How to do it: Start with the step named after the place of origin of this dance: ‘Punjab’. Stand upright with both your arms extended out at shoulder level. Stretch your fingers out in a way that they form an L with your thumb, with your palms facing outwards. Position your legs apart from each other. Since every step in bhangra starts with your left leg raise your left leg up, with your knee bending almost up to your waist and then try bouncing on the ball of your right foot to tap down your left foot on the opposite side.

Now try to do the same bouncing on your left foot to raise your right leg up and then tap it down on the opposite side.

Pro tip: Lift your knee higher for a cleaner and more effective movement.

2. Name of move: Double Chaffa

How to do it: Start with both your legs positioned apart and your arms extended below your waist. Now bounce on your right leg to pull your left leg in on the side, in a way almost ready to kick outwards. Balance on the ball of your right foot and kick your left leg out. Push your arms out, exposing your palms in time with the kick. Repeat the same kick with your right leg, and extend your arms out in time with the kick once again. Continue doing the step with alternate kicks and the same hand movements.

Pro tip: Try to subtly incline your body a little away from the kick in order to achieve a robust kick and posture.

3. Name of move: Baithka

Start with sitting down on the ball of your feet. Balance your posture by straightening your back, once you’ve done so extend your arms under your bent knees. Pull your body weight up in a way that you feel the stretch on your calf muscles. As you push yourself in this position, your arms are in the same position as before, i.e. extended under your hips.
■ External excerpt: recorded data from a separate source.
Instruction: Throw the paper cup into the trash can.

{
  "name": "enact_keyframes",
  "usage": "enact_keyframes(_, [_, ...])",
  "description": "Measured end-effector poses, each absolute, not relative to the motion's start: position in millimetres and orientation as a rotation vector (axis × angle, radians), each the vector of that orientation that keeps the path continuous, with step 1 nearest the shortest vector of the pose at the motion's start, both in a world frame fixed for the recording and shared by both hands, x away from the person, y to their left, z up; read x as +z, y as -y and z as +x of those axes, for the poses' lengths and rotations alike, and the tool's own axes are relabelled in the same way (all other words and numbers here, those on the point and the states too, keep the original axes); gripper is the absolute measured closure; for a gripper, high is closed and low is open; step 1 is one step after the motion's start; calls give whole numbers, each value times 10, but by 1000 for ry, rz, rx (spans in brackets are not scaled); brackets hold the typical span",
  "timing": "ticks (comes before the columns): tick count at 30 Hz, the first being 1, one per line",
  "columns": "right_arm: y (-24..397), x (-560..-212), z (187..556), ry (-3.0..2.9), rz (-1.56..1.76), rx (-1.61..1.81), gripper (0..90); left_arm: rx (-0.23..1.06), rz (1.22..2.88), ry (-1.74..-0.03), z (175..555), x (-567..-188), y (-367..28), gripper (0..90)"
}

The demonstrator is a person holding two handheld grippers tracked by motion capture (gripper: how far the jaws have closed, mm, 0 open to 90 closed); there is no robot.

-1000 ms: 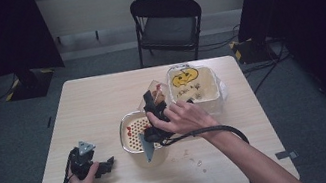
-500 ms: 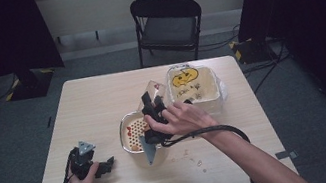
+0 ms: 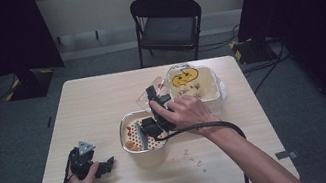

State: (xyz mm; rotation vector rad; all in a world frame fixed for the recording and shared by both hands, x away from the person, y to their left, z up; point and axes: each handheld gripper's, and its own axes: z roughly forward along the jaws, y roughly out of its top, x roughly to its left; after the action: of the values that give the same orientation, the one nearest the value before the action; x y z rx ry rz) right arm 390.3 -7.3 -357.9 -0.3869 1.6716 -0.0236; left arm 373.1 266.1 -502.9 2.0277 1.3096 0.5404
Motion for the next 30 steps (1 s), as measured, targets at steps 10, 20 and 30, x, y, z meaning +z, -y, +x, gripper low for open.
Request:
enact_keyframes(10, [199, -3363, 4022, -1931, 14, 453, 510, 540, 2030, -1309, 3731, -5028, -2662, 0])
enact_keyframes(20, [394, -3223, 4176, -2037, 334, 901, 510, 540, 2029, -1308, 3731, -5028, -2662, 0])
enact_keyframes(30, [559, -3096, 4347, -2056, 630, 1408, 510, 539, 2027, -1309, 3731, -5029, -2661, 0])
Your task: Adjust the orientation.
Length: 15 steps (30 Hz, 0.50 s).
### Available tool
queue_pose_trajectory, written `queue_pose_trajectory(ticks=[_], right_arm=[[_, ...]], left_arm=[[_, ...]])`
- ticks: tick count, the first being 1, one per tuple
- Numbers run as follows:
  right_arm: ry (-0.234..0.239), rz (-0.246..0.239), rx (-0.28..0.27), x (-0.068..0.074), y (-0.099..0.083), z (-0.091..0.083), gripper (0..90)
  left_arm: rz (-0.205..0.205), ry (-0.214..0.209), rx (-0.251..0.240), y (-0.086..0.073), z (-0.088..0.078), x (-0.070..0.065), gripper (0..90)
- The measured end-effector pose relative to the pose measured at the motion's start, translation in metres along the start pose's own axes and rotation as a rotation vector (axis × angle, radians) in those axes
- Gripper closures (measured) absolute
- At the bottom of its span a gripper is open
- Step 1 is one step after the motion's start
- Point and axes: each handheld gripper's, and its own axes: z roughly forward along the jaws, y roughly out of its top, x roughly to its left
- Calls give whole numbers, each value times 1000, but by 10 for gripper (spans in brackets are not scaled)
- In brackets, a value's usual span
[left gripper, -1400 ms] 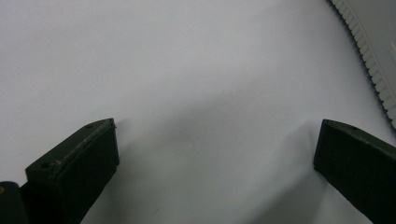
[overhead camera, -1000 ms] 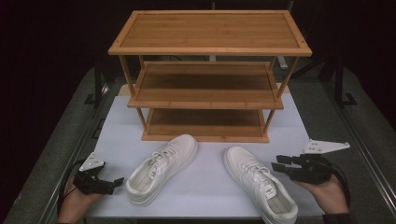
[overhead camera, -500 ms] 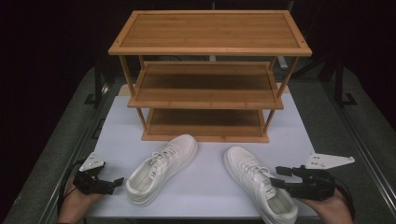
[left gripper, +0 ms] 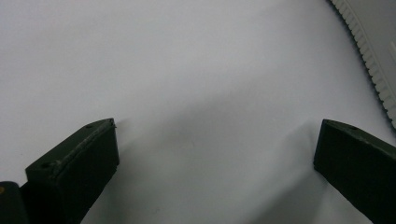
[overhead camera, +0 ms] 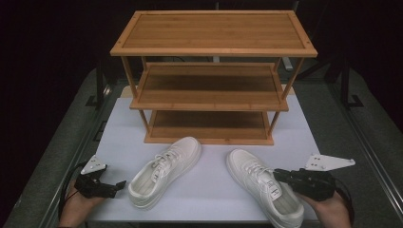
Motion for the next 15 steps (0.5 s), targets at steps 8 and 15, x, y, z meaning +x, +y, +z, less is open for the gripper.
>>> queue_pose_trajectory(ticks=[8,15], right_arm=[[23,0,-35,-4,18,17,840],[47,-11,-46,-10,37,48,838]], left_arm=[[0,0,0,0,0,0,0],[1,0,1,0,0,0,0]])
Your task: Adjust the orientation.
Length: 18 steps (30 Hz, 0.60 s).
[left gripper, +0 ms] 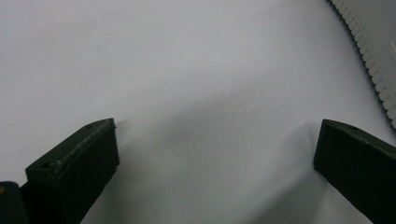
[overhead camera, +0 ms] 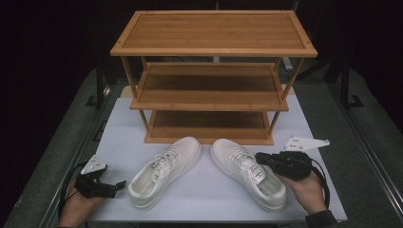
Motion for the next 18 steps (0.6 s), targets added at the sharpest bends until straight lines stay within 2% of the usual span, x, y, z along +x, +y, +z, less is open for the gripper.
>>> queue_pose_trajectory(ticks=[1,2,6,7,8,11,15,18], right_arm=[[0,0,0,0,0,0,838],[4,1,10,-2,2,9,836],[9,8,13,-6,1,9,822],[8,11,24,-8,-1,9,777],[8,11,24,-8,-1,9,777],[3,23,6,-10,-2,5,638],[-19,18,31,-11,-4,2,474],[-27,21,33,-11,-5,0,436]], left_arm=[[-1,0,0,0,0,0,0],[0,0,0,0,0,0,0],[1,0,-1,0,0,0,0],[2,0,-1,0,0,0,0],[1,1,-1,0,0,0,0],[-2,-1,0,0,0,0,0],[-3,-9,0,1,-1,0,0],[-11,-22,-15,6,-5,0,0]])
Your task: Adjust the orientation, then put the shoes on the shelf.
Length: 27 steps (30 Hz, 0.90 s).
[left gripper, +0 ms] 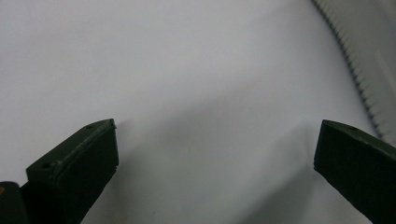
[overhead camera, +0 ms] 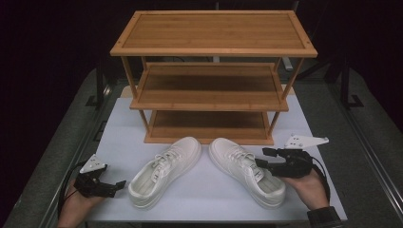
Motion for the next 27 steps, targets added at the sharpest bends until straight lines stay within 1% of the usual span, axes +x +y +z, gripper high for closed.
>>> queue_pose_trajectory(ticks=[4,6,7,8,9,10,11,13,14,17,19,21,24,27], right_arm=[[-9,9,-14,-3,-1,-5,377],[-5,11,-14,-4,-2,-7,362],[-8,8,-14,-4,-2,-8,349],[-10,8,-12,-4,-2,-8,346],[-8,5,-8,-4,-2,-8,345],[-8,3,-7,-4,-2,-8,345],[-6,3,-7,-4,-2,-9,345],[-8,-4,-7,-4,-2,-9,346],[-10,-12,-3,-4,-2,-9,350],[5,-15,-2,-4,-2,-10,352],[22,-17,-1,-5,-2,-9,360],[30,-24,-1,-5,-2,-8,373],[51,-28,-6,-5,-2,-5,383],[64,-36,6,-5,-1,-1,408]], left_arm=[[11,-13,-42,12,-12,-5,0],[16,-30,-70,22,-20,-9,0],[24,-36,-75,25,-22,-10,0],[31,-49,-98,30,-26,-13,6],[38,-63,-110,32,-28,-14,42],[33,-83,-125,37,-30,-16,53],[31,-95,-132,40,-31,-18,53],[50,-123,-147,46,-32,-23,70],[59,-138,-154,50,-32,-26,94],[77,-180,-174,57,-31,-31,154],[89,-209,-187,64,-29,-35,166],[104,-233,-200,68,-25,-39,205],[121,-258,-205,75,-20,-44,232],[146,-279,-198,81,-10,-48,264]])
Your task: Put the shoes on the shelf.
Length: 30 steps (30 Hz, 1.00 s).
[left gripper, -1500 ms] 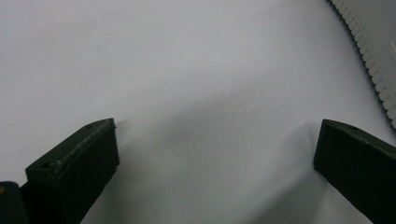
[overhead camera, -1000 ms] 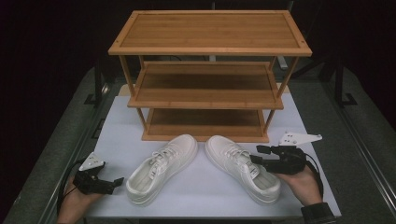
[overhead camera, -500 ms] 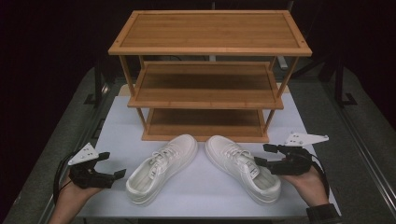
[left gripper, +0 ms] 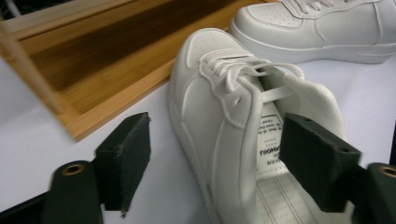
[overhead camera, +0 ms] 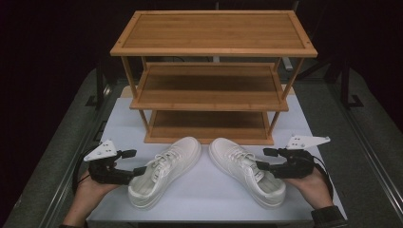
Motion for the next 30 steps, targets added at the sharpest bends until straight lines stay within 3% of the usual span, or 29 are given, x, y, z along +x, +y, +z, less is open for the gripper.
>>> queue_pose_trajectory(ticks=[3,7,13,16,24,30], right_arm=[[28,-7,-2,-4,-4,6,493],[32,-9,8,-6,-5,8,535],[47,-23,19,-4,-7,8,566],[42,-26,10,-4,-8,7,623],[35,-36,-6,-3,-6,5,827],[67,6,-27,-9,-8,4,839]], left_arm=[[16,-26,5,2,9,0,364],[28,-50,9,4,17,0,438],[42,-69,12,5,22,0,555],[48,-86,11,5,21,-1,664],[23,-80,36,10,19,-2,819],[-1,-81,25,10,19,-1,843]])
Now bring your hips back down to the first posture. As you bring your body down push your arms upwards. Start with six sit-ups and go to as many as you can.

Pro tip: Keep your back as straight as possible for a powerful sit-up.

4. Name of move: Bedi

Stand with your legs hip-width apart. The leg movement is quite basic with alternate taps in a left-right-left manner. Start with tapping your left leg down. With every tap down clap your hands right in front of your chest. Continue with tapping your right foot down and clapping in front your chest and so on.

Pro tip: Try making some noise! With every clap, shout ‘hoye’. It’ll motivate you to stay stronger till the end of the dance routine.